Nurikabe vs other puzzles
Hitori is the closest relative. Both come from Nikoli, both use a three-state cell cycle (unmarked, black, white), and both involve reasoning about connectivity. The key difference: in Hitori, black cells can't touch and white cells must connect. In Nurikabe, black cells must connect and white islands must stay separate. The constraints are essentially mirrored.
Minesweeper shares the grid-deduction feel — numbered clues constrain what can be placed in adjacent cells. The reasoning shares a similar flavor even though the specific rules are different. Slitherlink, another Nikoli creation, exercises similar spatial reasoning about connectivity (the loop must be connected), but through edge-drawing instead of cell-shading.
Common mistakes
Forgetting that islands can't touch each other. This is implicit in the rules (one clue per island), but easy to miss in practice. If two clue cells are close together, the gap between their islands must be filled with sea.
Ignoring the 2×2 rule while focused on islands. It's natural to concentrate on growing islands and marking unreachable cells as sea. But the sea has constraints too. After a batch of sea placements, always scan for 2×2 pools. Catching them early prevents dead ends.
Not checking sea connectivity until the end. On larger grids, a sea placement early in the solve can create a disconnection that only becomes visible much later. Periodically verify that all placed sea cells can still reach each other (potentially through unresolved cells). The validator in ThePuzzleLabs highlights disconnected sea groups to help with this.

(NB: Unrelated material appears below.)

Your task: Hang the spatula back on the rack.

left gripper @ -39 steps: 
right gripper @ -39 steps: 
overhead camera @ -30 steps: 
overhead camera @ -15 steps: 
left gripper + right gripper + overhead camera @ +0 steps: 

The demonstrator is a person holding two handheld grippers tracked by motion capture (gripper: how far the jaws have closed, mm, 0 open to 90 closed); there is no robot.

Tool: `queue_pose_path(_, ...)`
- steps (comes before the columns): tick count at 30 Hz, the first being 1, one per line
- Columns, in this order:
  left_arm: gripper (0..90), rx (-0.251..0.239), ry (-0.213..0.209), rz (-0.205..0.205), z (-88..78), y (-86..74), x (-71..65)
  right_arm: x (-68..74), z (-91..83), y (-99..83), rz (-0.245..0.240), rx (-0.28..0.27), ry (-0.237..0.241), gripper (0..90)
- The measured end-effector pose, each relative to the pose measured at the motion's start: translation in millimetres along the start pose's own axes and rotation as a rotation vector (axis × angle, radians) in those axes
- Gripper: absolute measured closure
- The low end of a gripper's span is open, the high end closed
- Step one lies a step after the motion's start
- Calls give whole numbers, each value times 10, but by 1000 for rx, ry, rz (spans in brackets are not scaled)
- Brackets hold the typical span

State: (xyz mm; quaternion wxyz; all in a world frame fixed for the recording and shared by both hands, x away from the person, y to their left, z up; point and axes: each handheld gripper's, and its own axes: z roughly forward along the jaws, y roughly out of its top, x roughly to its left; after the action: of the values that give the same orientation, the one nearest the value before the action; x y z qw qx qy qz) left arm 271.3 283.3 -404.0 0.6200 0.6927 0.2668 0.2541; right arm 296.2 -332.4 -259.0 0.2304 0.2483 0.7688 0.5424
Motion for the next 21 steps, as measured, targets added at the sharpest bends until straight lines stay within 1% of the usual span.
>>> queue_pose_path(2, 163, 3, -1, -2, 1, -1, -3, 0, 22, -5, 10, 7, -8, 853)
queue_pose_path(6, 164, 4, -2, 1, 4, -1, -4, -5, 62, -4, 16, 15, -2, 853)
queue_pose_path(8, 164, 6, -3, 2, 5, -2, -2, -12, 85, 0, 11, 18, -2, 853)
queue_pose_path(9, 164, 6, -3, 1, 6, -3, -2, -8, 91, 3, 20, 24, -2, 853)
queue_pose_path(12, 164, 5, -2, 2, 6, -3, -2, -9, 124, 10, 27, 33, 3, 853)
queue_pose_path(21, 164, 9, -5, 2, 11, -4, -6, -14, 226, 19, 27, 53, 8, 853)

Frequently asked questions
What is Nurikabe?
A Japanese logic puzzle published by Nikoli in 1991. Shade cells in a grid to form a connected sea around numbered white islands. Named after a yokai from folklore — an invisible wall blocking night travelers.
How do you solve a Nurikabe puzzle?
Start by isolating “1” cells and marking unreachable cells as sea. Use 2×2 avoidance (three sea corners force the fourth to white). On harder puzzles, use connectivity forcing: if a cell being white would split the sea, it must be sea instead.
Is Nurikabe harder than Sudoku?
At 5×5, Nurikabe is simpler. At 12×12 or 15×15, the dual connectivity constraints (connected sea, separate islands) make it at least as challenging. The two puzzles exercise different mental muscles — Sudoku is about candidate elimination; Nurikabe is about spatial connectivity.
Where does the name come from?
Nurikabe (ぬりかべ) means “painted wall.” In Japanese folklore, the nurikabe is a yokai that manifests as an invisible wall blocking travelers. The puzzle was first published in Puzzle Communication Nikoli #33, March 1991, by a puzzle author known as renin (れーにん).
Do I need to guess?
No. Every Nurikabe puzzle on ThePuzzleLabs has exactly one solution reachable through logic alone. The hint system can point you toward the next deduction if you get stuck.